Does it make sense to isolate each web service user on his own servers?

I am planning an architecture of a web application for my company which is launching a financial service for its partners, and my main question is - does it make sense to put each partner on a different server (or even server groups web/db)?

The application is in some sense similar to https://www.wealthfront.com/ - partners trust us with their assets and provide us with data, which we use to automate investments. Each partner has an account with us, login/password pair and a url where he can log in. After login he gains access to a dashboard which contains all his data presented in charts in tables.

Partners and their data is completely independent from each other. We also have some admin interface to preprocess their data and manage their accounts, but there is a separate web/db/workers adm server and partners feed their data to main db via write-only services (they cannot query any arbitrary information).

Partners data is very sensitive, if any of it falls in wrong hands - the impact could be very serious up to us going out of business.

I have two ways in mind on how to organize an architecture of such service:

• 
  

  Grouped, in which we have one server for each role, all partners are sitting all together on each server

  
  


• 
  

  Isolated, in which we also have one server for each role, but each partners gets a set of servers for each role

  
  

I see two types of scenarios in which unauthorized access to data could happen:

• Attackers: somebody hacks some server and gains some kind of access to it. Could be anything from simple misconfiguration (ssh access left from public network without password, heartbleed-like vulnerability, ...). This is too vague and isolation surely cannot save from all scenarios, but I still have a feeling that with all other things being equal isolated architecture is more secure, because it creates more barriers.
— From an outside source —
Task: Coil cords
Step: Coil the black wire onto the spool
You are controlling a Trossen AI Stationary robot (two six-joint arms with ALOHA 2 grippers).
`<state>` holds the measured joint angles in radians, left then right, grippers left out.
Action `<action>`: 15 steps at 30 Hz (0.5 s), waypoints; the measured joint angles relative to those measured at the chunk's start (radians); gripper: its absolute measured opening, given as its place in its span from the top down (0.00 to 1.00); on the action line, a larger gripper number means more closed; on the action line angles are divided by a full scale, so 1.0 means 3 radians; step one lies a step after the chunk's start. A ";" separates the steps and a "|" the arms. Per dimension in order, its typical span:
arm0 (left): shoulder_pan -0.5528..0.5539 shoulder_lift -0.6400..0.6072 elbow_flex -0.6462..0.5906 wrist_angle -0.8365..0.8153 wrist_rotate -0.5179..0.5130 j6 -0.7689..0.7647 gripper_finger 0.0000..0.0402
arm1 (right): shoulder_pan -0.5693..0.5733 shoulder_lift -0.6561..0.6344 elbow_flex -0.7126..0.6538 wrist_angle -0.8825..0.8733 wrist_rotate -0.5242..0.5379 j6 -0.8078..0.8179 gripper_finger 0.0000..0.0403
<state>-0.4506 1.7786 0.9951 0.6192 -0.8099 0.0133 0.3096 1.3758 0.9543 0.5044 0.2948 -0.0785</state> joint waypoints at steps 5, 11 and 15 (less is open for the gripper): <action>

• Human error: an engineer forgets to add some security checks or inadvertently removes some or gives everyone superadmin powers to see everything, it gets into production and everybody is unhappy. This surely should be prevented by all kinds of rules, reviews, constraints and processes but errors always find their to production. I have a feeling that physical isolation also helps mitigating if something likes happens (even when a junior partner employee gains access to partners senior-only information, it is much better if he gains access to senior-only information of other partner!)

Grouped pros/cons which I see:

• [+] more easily scaled


• [+] less expensive (less servers, can spread load more effectively)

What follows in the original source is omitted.